Activity: Everything from the line with "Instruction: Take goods" to the line with "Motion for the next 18" in the listing below, both lines included, needs to be copied exactly, apart from the pictures.
===== Data extract
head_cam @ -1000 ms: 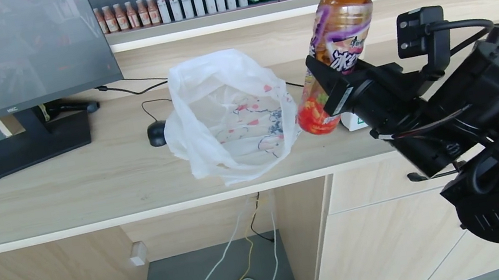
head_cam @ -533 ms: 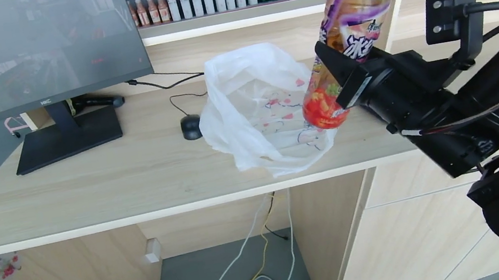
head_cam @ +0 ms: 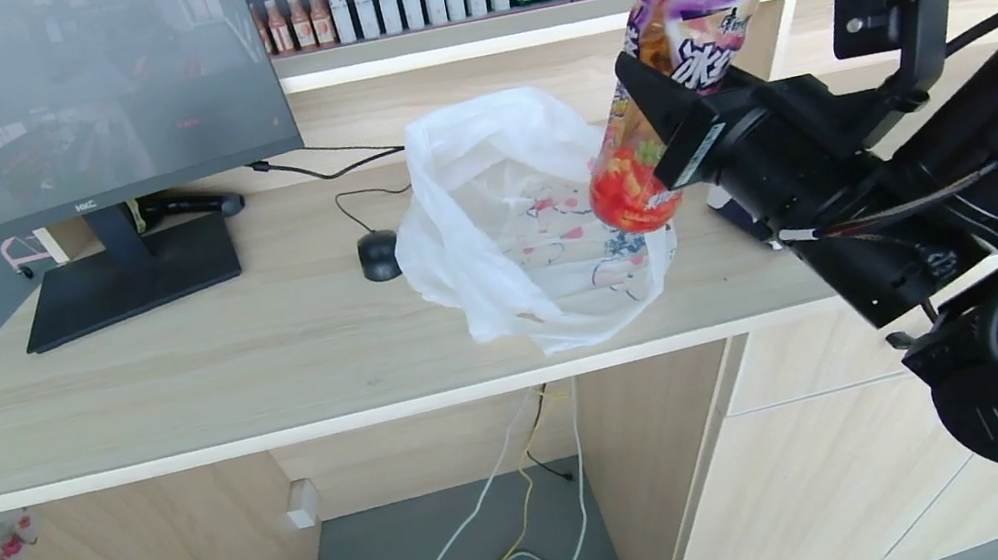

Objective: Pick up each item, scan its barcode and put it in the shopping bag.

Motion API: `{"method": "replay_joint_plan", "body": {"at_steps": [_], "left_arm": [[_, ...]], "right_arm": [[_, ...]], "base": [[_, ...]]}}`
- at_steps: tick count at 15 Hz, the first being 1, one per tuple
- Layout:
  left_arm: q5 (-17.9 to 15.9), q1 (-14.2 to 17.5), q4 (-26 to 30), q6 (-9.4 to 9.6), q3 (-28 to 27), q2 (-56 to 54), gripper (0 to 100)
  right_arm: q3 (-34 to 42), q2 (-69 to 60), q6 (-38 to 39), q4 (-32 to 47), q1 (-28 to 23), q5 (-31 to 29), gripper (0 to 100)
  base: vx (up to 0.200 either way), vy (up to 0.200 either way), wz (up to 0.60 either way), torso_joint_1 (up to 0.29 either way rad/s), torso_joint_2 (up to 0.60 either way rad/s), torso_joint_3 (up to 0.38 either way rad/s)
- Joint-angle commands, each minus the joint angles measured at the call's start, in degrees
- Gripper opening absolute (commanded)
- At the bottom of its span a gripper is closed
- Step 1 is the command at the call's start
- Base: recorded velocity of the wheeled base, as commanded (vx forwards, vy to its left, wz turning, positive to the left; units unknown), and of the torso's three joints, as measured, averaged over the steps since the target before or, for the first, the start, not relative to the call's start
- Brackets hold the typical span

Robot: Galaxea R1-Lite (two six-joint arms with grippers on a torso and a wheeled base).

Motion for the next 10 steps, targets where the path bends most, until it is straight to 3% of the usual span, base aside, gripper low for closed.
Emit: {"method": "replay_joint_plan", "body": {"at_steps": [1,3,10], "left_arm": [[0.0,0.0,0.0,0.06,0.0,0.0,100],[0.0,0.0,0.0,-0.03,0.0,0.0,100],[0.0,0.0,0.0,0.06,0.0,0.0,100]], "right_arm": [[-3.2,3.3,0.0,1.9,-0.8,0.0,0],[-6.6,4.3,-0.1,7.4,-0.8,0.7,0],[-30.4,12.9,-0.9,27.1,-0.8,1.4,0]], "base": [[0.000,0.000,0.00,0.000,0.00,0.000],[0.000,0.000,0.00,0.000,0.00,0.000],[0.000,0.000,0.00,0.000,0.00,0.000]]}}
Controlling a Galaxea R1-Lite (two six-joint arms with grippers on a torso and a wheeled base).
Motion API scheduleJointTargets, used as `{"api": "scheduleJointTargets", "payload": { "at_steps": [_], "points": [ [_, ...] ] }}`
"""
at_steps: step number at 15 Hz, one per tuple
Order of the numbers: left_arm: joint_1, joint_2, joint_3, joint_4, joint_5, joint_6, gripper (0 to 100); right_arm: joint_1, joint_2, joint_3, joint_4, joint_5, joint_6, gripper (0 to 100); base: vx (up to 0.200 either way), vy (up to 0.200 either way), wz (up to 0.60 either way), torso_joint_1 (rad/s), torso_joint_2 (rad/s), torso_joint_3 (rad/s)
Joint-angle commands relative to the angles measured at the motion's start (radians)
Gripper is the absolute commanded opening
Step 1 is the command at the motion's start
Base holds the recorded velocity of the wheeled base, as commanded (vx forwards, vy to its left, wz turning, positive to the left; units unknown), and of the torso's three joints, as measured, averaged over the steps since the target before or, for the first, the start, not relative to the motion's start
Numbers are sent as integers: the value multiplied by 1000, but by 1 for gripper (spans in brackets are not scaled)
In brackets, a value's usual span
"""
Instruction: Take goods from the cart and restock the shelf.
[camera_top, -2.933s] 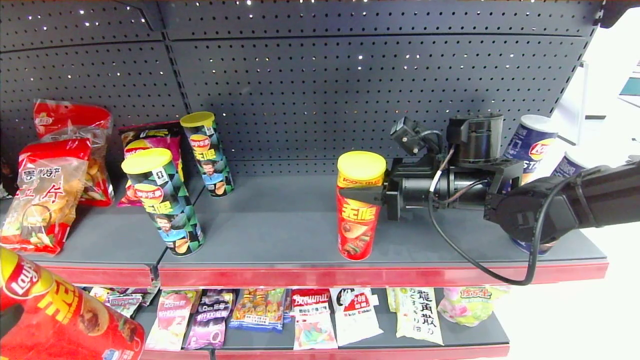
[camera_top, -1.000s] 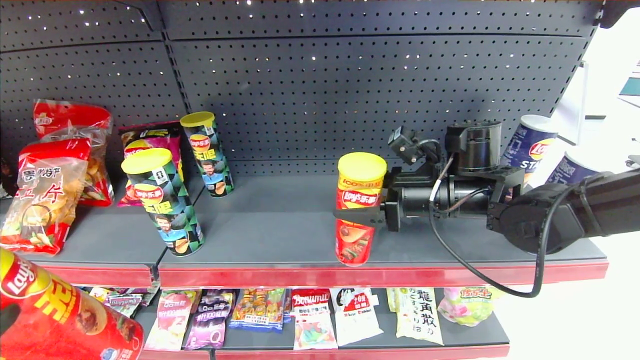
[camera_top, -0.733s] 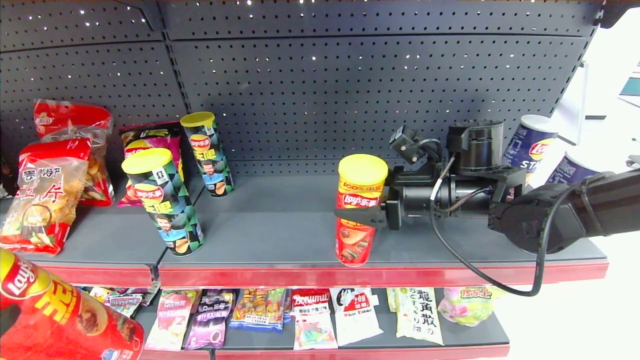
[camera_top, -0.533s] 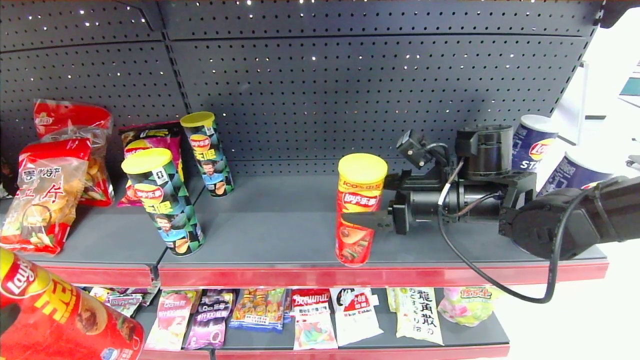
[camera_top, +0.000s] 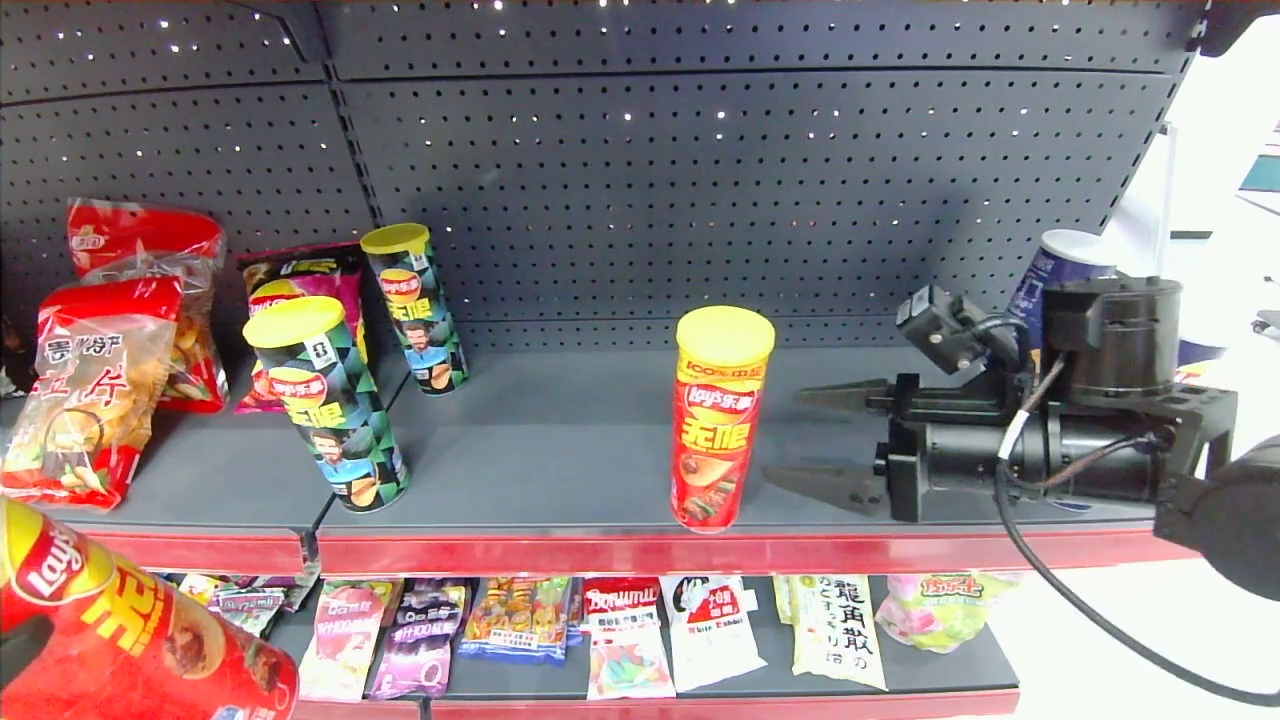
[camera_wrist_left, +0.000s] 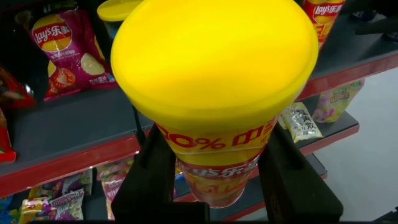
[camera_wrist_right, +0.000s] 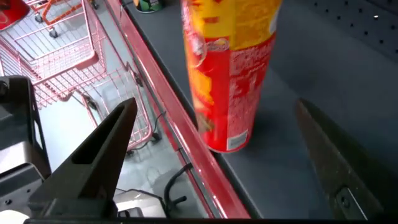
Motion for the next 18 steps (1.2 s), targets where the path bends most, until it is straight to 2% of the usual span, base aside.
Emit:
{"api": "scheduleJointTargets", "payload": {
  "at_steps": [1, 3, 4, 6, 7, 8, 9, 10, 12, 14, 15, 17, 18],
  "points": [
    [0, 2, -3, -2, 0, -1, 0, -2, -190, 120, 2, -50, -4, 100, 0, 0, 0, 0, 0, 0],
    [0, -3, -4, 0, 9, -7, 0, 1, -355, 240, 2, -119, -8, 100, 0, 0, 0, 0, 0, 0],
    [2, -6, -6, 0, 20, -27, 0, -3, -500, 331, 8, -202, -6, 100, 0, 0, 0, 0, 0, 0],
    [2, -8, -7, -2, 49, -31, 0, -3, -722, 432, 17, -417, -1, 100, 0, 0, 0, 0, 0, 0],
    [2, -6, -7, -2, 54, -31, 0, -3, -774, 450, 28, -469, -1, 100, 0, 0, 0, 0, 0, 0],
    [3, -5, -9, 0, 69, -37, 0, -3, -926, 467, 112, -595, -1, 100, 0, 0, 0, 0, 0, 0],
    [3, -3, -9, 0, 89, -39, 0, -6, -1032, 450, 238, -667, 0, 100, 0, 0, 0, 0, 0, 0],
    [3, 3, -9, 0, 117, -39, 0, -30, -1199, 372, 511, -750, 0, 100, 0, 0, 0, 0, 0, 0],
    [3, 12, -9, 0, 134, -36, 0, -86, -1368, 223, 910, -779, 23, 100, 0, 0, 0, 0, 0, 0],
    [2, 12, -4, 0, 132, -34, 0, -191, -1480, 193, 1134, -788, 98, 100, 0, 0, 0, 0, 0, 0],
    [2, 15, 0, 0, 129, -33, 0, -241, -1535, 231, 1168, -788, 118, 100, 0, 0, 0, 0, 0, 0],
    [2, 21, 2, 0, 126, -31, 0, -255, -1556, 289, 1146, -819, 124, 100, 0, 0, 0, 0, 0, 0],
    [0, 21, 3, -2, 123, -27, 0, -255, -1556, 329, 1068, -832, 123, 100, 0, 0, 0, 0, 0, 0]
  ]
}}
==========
Response area:
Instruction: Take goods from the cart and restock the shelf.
[camera_top, -2.933s] 
[camera_top, -1.000s] 
[camera_top, -0.733s] 
[camera_top, -0.533s] 
[camera_top, +0.000s] 
[camera_wrist_left, +0.000s] 
[camera_wrist_right, +0.000s] 
Motion for the next 18 steps (1.2 s), targets where the path bends most, until it is straight to 2% of the usual span, base aside.

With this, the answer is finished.